Top of Data records

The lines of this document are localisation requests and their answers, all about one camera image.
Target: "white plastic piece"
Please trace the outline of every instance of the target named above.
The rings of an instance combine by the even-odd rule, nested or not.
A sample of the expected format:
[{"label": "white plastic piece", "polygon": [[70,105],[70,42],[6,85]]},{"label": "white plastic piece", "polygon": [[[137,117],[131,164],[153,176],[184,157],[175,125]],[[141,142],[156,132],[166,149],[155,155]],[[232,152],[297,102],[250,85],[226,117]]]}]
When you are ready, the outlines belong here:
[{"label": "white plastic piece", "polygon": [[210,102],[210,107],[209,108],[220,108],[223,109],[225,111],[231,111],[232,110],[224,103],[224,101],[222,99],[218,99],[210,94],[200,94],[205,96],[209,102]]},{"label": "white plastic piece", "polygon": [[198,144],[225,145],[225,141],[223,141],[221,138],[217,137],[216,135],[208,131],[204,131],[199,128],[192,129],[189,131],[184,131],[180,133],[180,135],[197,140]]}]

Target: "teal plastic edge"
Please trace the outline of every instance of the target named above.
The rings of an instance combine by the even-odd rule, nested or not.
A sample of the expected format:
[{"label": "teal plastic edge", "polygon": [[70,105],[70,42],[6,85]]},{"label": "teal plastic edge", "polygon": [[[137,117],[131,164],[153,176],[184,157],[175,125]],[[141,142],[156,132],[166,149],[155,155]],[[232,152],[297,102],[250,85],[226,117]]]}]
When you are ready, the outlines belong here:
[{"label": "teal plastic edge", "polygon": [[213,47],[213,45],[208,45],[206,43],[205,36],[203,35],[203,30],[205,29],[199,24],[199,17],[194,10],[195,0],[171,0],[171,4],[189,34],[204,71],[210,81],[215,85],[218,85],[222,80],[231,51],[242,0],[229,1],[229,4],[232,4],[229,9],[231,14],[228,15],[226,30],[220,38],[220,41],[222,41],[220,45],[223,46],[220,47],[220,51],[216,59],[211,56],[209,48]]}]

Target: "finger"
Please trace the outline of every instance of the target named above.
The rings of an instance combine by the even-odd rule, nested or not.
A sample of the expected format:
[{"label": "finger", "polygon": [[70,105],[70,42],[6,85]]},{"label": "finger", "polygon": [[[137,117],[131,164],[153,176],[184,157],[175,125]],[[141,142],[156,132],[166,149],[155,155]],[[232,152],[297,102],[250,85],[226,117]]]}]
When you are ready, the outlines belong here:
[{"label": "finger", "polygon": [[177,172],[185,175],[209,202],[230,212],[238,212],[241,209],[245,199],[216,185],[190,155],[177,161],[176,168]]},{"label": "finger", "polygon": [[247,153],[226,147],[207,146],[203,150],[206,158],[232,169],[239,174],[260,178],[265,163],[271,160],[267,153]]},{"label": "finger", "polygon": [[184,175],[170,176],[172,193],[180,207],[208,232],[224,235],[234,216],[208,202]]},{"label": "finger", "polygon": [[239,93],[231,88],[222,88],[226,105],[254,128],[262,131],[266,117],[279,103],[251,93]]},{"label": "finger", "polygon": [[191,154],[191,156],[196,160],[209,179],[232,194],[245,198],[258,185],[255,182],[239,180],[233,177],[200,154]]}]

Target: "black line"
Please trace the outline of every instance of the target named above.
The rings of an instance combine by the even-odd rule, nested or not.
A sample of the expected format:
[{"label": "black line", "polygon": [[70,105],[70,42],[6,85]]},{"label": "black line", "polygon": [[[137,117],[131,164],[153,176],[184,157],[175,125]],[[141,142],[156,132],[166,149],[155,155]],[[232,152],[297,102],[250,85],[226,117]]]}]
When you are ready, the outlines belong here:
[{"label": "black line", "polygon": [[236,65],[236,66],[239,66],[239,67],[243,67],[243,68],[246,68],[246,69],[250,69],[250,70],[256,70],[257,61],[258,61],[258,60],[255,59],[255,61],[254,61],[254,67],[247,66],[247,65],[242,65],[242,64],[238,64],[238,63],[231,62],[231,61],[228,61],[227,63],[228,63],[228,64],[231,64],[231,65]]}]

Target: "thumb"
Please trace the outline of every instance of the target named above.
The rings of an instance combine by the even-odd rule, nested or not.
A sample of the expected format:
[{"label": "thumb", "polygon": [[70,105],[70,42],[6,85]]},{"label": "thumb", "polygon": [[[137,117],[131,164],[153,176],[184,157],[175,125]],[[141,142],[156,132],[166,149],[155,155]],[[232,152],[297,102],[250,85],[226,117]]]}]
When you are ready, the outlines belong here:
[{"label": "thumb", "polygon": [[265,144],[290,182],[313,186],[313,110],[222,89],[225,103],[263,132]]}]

Bottom of Data records

Go through the data and copy each line exactly as it was written.

**Output below:**
The lines of this document are localisation requests and their answers, all about one camera image.
Target: "white plastic piece"
Please trace the outline of every instance of the target named above.
The rings of an instance combine by the even-odd rule, nested or not.
A sample of the expected format:
[{"label": "white plastic piece", "polygon": [[70,105],[70,42],[6,85]]},{"label": "white plastic piece", "polygon": [[[137,117],[131,164],[153,176],[184,157],[175,125]],[[141,142],[156,132],[166,149],[155,155]],[[232,152],[297,102],[250,85],[226,117]]]}]
When you are ready, the outlines belong here:
[{"label": "white plastic piece", "polygon": [[210,102],[210,107],[209,108],[220,108],[223,109],[225,111],[231,111],[232,110],[224,103],[224,101],[222,99],[218,99],[210,94],[200,94],[205,96],[209,102]]},{"label": "white plastic piece", "polygon": [[198,144],[225,145],[225,141],[223,141],[221,138],[217,137],[216,135],[208,131],[204,131],[199,128],[192,129],[189,131],[184,131],[180,133],[180,135],[197,140]]}]

Target: "teal plastic edge"
Please trace the outline of every instance of the target named above.
The rings of an instance combine by the even-odd rule, nested or not.
A sample of the expected format:
[{"label": "teal plastic edge", "polygon": [[70,105],[70,42],[6,85]]},{"label": "teal plastic edge", "polygon": [[[137,117],[131,164],[153,176],[184,157],[175,125]],[[141,142],[156,132],[166,149],[155,155]],[[232,152],[297,102],[250,85],[226,117]]]}]
When you are ready, the outlines belong here:
[{"label": "teal plastic edge", "polygon": [[213,47],[213,45],[208,45],[206,43],[205,36],[203,35],[203,30],[205,29],[199,24],[199,17],[194,10],[195,0],[171,0],[171,4],[189,34],[204,71],[210,81],[215,85],[218,85],[222,80],[231,51],[242,0],[229,1],[229,4],[232,4],[229,9],[231,14],[228,15],[226,30],[220,38],[220,41],[222,41],[220,45],[223,46],[220,47],[220,51],[216,59],[211,56],[209,48]]}]

Target: "finger"
Please trace the outline of every instance of the target named above.
The rings of an instance combine by the even-odd rule, nested or not.
A sample of the expected format:
[{"label": "finger", "polygon": [[70,105],[70,42],[6,85]]},{"label": "finger", "polygon": [[[137,117],[131,164],[153,176],[184,157],[175,125]],[[141,142],[156,132],[166,149],[155,155]],[[232,152],[297,102],[250,85],[226,117]]]}]
When you are ready, the outlines belong here:
[{"label": "finger", "polygon": [[177,172],[185,175],[209,202],[230,212],[238,212],[241,209],[245,199],[216,185],[190,155],[177,161],[176,168]]},{"label": "finger", "polygon": [[247,153],[226,147],[207,146],[203,150],[206,158],[232,169],[239,174],[260,178],[265,163],[271,160],[267,153]]},{"label": "finger", "polygon": [[184,175],[170,176],[172,193],[180,207],[208,232],[224,235],[234,216],[208,202]]},{"label": "finger", "polygon": [[239,93],[231,88],[222,88],[226,105],[254,128],[262,131],[266,117],[279,103],[251,93]]},{"label": "finger", "polygon": [[191,154],[191,156],[196,160],[209,179],[232,194],[245,198],[258,185],[255,182],[239,180],[233,177],[200,154]]}]

Target: "black line"
Please trace the outline of every instance of the target named above.
The rings of an instance combine by the even-odd rule, nested or not.
A sample of the expected format:
[{"label": "black line", "polygon": [[70,105],[70,42],[6,85]]},{"label": "black line", "polygon": [[[137,117],[131,164],[153,176],[184,157],[175,125]],[[141,142],[156,132],[166,149],[155,155]],[[232,152],[297,102],[250,85],[226,117]]]}]
When you are ready, the outlines belong here:
[{"label": "black line", "polygon": [[236,65],[236,66],[239,66],[239,67],[243,67],[243,68],[246,68],[246,69],[250,69],[250,70],[256,70],[257,61],[258,61],[258,60],[255,59],[255,61],[254,61],[254,67],[247,66],[247,65],[242,65],[242,64],[238,64],[238,63],[231,62],[231,61],[228,61],[227,63],[228,63],[228,64],[231,64],[231,65]]}]

Target: "thumb"
Please trace the outline of every instance of the target named above.
The rings of an instance combine by the even-odd rule, nested or not.
A sample of the expected format:
[{"label": "thumb", "polygon": [[70,105],[70,42],[6,85]]},{"label": "thumb", "polygon": [[[137,117],[131,164],[153,176],[184,157],[175,125]],[[141,142],[156,132],[166,149],[155,155]],[[232,152],[297,102],[250,85],[226,117]]]}]
When you are ready, the outlines belong here:
[{"label": "thumb", "polygon": [[265,144],[290,182],[313,186],[313,110],[222,89],[225,103],[263,132]]}]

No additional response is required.